▶ _WHAT YOU NEED TO DO_: Whenever the string "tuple" turns up in a line below, that line should be copied.

Start of DATA

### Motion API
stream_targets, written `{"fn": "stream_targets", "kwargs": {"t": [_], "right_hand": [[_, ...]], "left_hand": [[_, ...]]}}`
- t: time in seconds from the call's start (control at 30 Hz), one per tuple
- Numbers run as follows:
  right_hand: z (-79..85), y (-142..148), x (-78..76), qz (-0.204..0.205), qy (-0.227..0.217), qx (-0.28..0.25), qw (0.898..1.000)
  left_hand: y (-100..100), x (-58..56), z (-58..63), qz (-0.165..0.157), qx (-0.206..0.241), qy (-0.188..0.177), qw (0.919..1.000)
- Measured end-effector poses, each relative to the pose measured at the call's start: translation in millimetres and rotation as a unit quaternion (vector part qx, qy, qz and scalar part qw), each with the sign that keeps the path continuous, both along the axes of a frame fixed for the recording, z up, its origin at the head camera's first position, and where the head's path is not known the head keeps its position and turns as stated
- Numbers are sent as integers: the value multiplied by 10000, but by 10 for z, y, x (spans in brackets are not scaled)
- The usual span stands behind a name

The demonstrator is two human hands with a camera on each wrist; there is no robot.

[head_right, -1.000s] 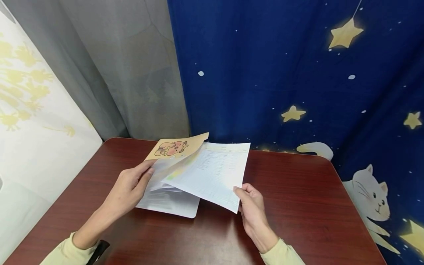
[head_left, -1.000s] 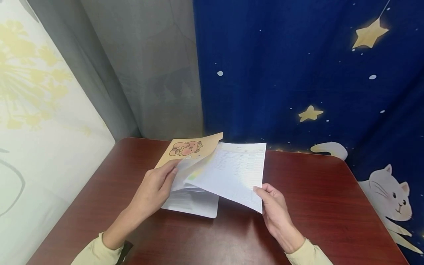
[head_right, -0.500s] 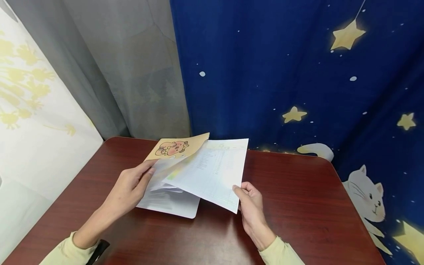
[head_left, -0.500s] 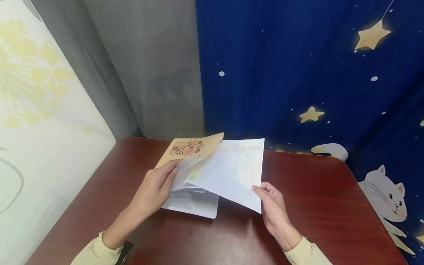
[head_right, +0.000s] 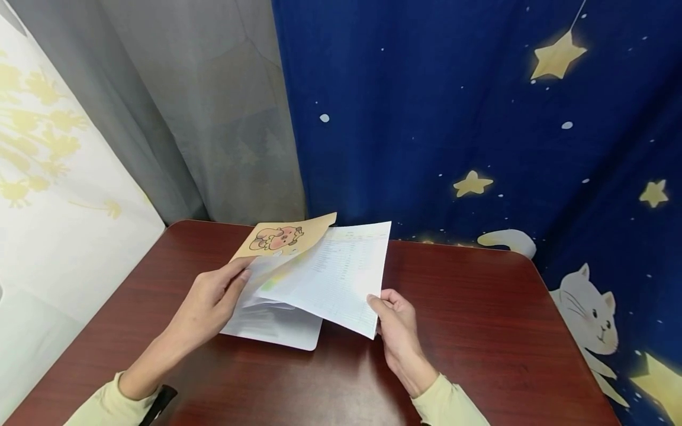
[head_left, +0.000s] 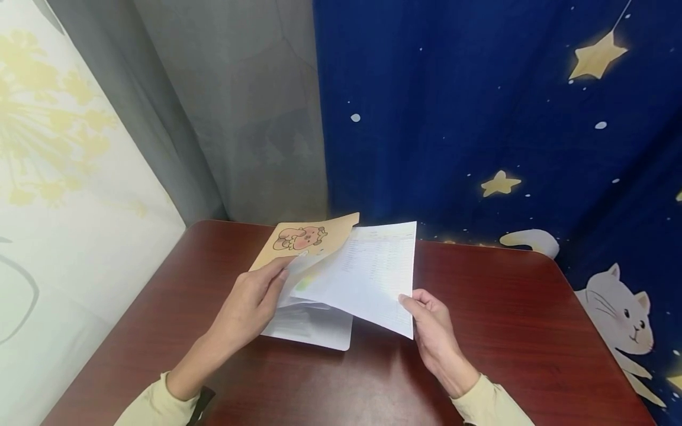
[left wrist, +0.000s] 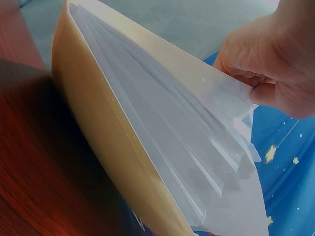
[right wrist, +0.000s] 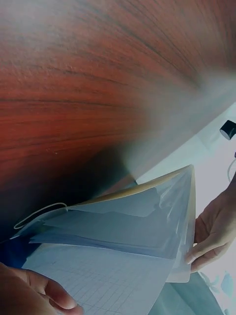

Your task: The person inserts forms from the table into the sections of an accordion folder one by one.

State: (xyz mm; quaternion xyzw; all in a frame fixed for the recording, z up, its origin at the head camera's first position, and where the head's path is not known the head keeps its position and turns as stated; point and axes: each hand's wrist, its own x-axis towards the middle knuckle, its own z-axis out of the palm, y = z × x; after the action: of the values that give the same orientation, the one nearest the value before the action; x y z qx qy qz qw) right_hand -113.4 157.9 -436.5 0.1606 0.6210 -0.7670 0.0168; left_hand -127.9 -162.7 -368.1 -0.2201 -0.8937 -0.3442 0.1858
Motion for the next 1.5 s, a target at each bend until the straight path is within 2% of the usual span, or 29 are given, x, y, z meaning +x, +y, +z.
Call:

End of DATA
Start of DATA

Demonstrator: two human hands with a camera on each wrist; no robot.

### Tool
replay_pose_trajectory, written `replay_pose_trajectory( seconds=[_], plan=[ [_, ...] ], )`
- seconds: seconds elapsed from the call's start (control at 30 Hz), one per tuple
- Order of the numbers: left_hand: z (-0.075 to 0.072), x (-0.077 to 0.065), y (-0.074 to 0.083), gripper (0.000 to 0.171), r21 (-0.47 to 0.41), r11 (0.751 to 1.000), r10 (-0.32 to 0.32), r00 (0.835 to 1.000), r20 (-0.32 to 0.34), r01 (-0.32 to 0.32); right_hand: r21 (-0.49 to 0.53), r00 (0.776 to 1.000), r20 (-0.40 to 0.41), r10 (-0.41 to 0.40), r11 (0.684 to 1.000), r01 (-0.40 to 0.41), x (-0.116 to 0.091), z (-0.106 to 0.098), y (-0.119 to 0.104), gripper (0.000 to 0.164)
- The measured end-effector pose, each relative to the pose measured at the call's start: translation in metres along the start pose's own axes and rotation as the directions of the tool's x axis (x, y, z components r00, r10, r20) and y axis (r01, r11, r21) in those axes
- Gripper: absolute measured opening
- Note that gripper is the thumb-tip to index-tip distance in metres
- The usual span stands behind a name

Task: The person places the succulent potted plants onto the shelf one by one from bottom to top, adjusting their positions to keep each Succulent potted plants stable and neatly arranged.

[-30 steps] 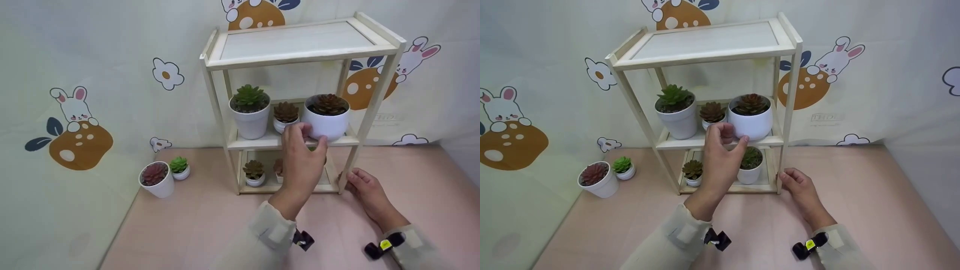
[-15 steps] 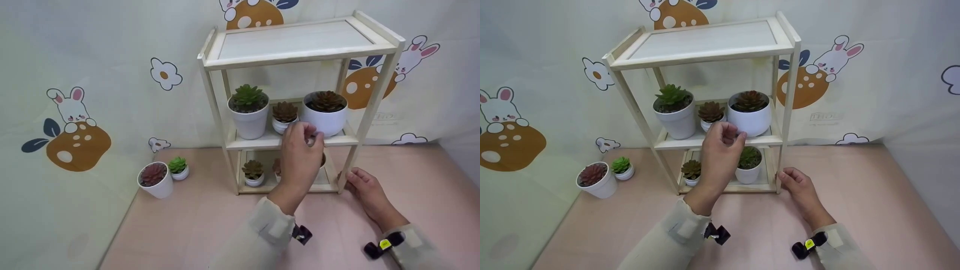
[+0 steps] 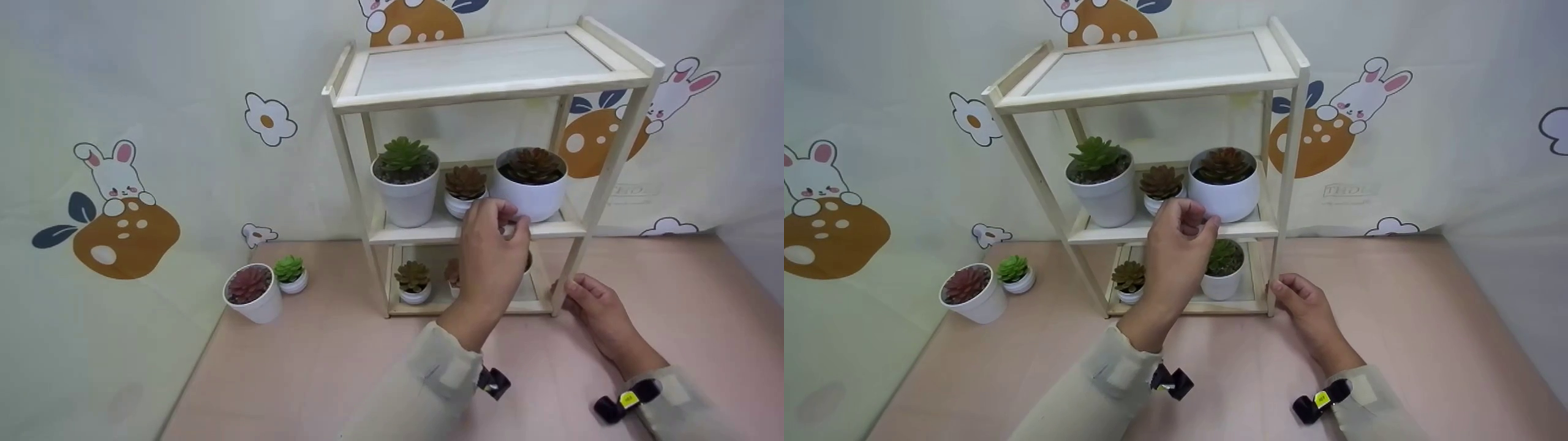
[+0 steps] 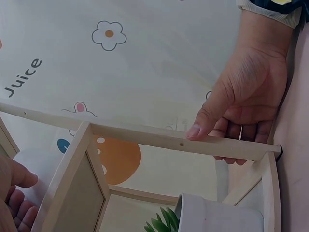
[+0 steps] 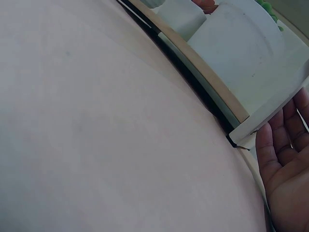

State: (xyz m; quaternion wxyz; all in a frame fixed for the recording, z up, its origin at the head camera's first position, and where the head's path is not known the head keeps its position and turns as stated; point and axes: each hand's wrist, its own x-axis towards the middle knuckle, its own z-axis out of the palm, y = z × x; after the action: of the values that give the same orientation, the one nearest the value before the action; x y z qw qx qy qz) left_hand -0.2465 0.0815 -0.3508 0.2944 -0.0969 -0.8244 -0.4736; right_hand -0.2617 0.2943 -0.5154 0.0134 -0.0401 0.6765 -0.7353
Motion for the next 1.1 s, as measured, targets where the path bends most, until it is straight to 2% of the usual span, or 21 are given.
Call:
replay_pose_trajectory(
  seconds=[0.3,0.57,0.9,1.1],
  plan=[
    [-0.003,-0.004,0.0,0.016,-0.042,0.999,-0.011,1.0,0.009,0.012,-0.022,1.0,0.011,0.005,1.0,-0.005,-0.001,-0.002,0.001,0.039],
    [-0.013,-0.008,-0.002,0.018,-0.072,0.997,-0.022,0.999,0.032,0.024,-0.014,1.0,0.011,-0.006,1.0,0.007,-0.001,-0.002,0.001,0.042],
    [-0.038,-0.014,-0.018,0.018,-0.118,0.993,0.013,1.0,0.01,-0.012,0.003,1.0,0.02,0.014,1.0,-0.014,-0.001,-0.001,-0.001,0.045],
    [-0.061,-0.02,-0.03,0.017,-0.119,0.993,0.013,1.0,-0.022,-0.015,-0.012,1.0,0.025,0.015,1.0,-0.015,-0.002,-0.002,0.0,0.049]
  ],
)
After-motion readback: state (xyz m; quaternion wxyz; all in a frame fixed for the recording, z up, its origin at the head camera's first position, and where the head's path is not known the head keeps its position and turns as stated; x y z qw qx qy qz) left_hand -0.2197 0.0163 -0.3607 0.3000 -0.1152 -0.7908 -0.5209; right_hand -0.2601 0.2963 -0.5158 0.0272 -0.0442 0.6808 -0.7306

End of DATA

▶ _SOLUTION TO THE PROBLEM_:
- t: time in seconds from the call's start (control at 30 Hz), one per tuple
- seconds: seconds elapsed from the call's start (control at 30 Hz), one per tuple

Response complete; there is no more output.